Esto de Tatayuba, suena a jamaicano o como mínimo a Cuba y ahora que estoy escuchando en la tele a Lucrecia…parece que esté a punto de decir: “Uantanamera, pon tatayuba en tu vida, uantanamera…..”

Pues venga de donde venga es una madera muy especial, porque una vez pulida y hecha tablones, al menor contacto con el agua o simplemente el rocío de la mañana se convierte en una peligrosa trampa.

Es resbaladiza en grado sumo.
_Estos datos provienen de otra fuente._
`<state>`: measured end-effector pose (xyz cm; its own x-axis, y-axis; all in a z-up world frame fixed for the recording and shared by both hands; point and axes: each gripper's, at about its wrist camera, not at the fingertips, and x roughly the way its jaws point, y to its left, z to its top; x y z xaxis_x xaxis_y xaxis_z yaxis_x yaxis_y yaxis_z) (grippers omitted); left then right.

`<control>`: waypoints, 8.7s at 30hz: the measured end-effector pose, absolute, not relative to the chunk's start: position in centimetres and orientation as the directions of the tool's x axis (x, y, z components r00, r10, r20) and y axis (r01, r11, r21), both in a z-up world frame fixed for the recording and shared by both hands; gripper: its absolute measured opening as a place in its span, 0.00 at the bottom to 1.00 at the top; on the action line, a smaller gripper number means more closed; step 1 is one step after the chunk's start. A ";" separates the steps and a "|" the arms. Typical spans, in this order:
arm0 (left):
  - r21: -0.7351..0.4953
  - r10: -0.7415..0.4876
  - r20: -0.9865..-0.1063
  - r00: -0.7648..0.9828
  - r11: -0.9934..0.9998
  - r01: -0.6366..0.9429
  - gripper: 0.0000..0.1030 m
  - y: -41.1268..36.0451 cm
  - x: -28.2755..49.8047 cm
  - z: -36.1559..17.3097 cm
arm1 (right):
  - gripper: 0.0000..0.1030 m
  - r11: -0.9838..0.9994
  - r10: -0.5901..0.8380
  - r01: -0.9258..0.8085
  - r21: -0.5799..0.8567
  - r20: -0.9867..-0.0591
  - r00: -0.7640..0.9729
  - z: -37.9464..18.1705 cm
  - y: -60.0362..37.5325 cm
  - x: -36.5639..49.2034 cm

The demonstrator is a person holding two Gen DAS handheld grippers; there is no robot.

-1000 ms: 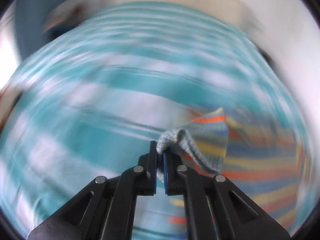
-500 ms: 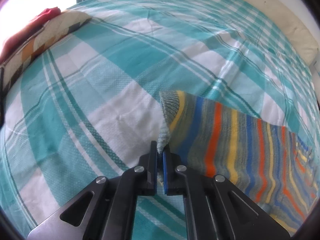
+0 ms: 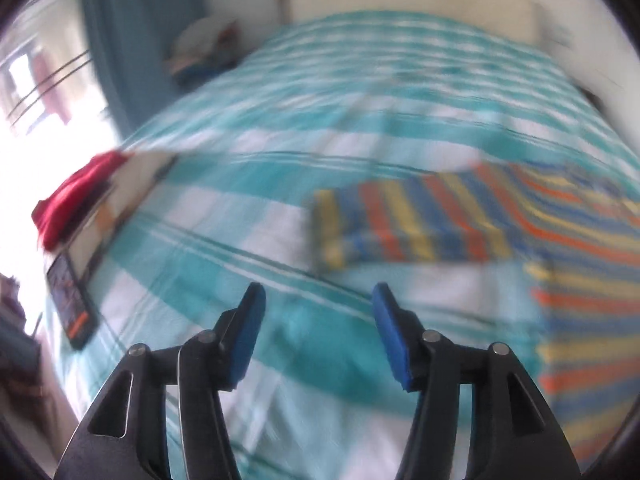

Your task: Fold small clothes

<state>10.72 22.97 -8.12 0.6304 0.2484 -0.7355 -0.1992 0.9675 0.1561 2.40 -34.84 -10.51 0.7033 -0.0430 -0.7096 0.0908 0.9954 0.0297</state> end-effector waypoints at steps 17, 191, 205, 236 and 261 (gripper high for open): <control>0.334 0.168 -0.891 0.422 0.871 0.360 0.66 10.8 -8.3 -13.3 | 0.80 0.905 0.080 -0.423 -0.045 -0.958 0.275 -16.7 -21.4 -8.8; -0.233 -0.377 -0.804 0.460 0.911 0.339 0.79 -5.7 25.1 -7.5 | 1.00 0.973 0.122 -0.225 -0.045 -0.728 0.675 -17.0 -20.3 -3.3; 0.187 -0.031 -0.787 0.617 0.940 0.286 0.94 8.1 7.8 -6.3 | 0.99 0.975 -0.109 -0.069 -0.210 -0.729 0.676 -11.5 -20.4 -4.4; 0.038 -0.067 -0.689 0.721 0.991 0.128 0.96 12.2 1.0 -10.0 | 0.99 0.958 -0.251 0.283 -0.048 -0.616 0.747 -14.7 -30.0 -0.9; 0.026 -0.080 -0.701 0.709 0.990 0.137 0.97 15.3 0.5 -9.5 | 1.00 0.942 -0.284 0.330 -0.065 -0.678 0.678 -16.5 -30.7 0.2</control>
<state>0.54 15.33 -9.50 0.7087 -0.0796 -0.7010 0.1370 0.9902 0.0261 0.18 -30.67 -16.46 0.6780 -0.2841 -0.6780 0.3300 0.9418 -0.0647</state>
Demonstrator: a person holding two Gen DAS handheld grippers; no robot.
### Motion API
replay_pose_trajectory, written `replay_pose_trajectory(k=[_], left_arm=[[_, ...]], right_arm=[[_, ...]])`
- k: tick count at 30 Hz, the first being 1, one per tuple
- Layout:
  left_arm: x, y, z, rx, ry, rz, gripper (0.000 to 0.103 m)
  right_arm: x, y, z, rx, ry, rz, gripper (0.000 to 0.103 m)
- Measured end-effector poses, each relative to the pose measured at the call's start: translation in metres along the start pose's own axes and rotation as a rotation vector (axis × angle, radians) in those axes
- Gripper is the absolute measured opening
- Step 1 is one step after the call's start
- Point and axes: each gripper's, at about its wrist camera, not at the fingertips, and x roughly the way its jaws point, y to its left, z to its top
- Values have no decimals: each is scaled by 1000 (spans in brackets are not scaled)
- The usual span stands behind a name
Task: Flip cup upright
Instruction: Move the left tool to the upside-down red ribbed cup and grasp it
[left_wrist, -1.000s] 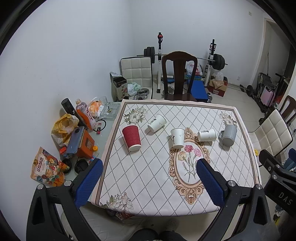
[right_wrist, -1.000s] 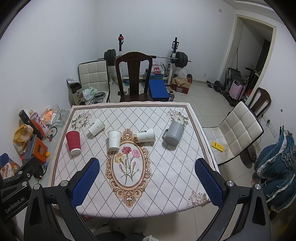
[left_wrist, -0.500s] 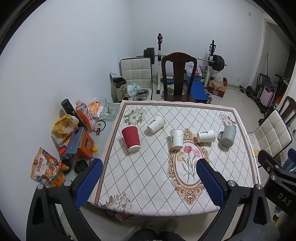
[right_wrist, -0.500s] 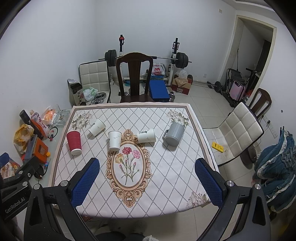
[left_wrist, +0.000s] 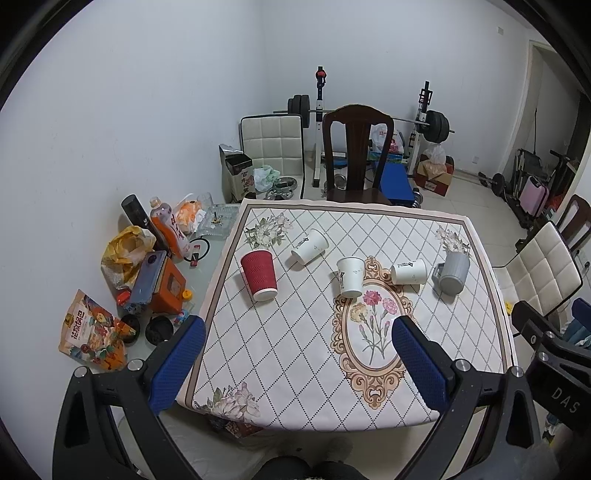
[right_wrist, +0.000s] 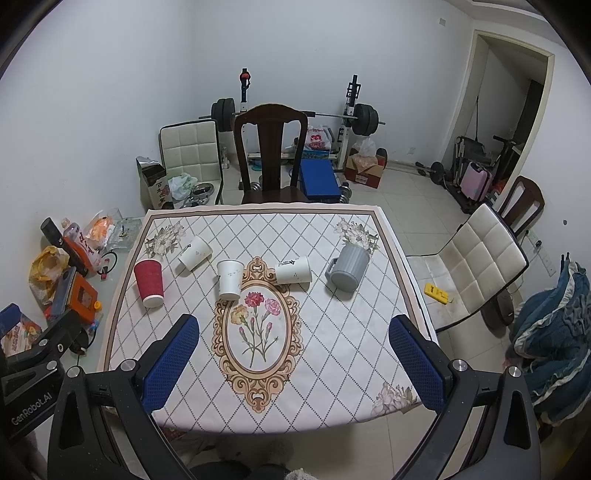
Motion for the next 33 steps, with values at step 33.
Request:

Un policía, la podría calificar como… escurridiza, sin duda.

El tema es que ya son casi una veintena las personas que han denunciado al Ayuntamiento por huesos rotos, golpes, días de baja, etc. Una de esas personas parece ser que consiguió 16 millones de pesetas.

Y digo yo que, quizás podrían dejar de pensar en el dineral que costó ponerla, e inmediatamente levantarla, porque conociendo el percal, ya me estoy imaginando cientos de pensionistas, mediopensionistas, parados, jóvenes ejecutivos en la cuesta abajo y calvos en segunda fase, todos en fila, guardando turno para darse el galletazo de turno, en la ya famosa pasarela de tatayuba de marras y justo enfrente otra hilera de nietos, colegas o amigos con la cámara de video preparada, para filmar el trancazo y de esta forma, ganar por la vía rápida el juicio al “Ayunta”.

¿Se imaginan a los ciudadanos tirándose en plancha cual futbolista a la tatayuba y con la palma extendida después del doloroso aterrizaje, diciendo “dame algo, dame algo”? Que estamos en un país de “espabilados” lo sabemos todos. Por eso cuanto antes, urge quitar la tatayuba y quien sabe si se podría reutilizar como pista de descenso de esqui en seco. Con imaginación se resuelve el error, como casi siempre.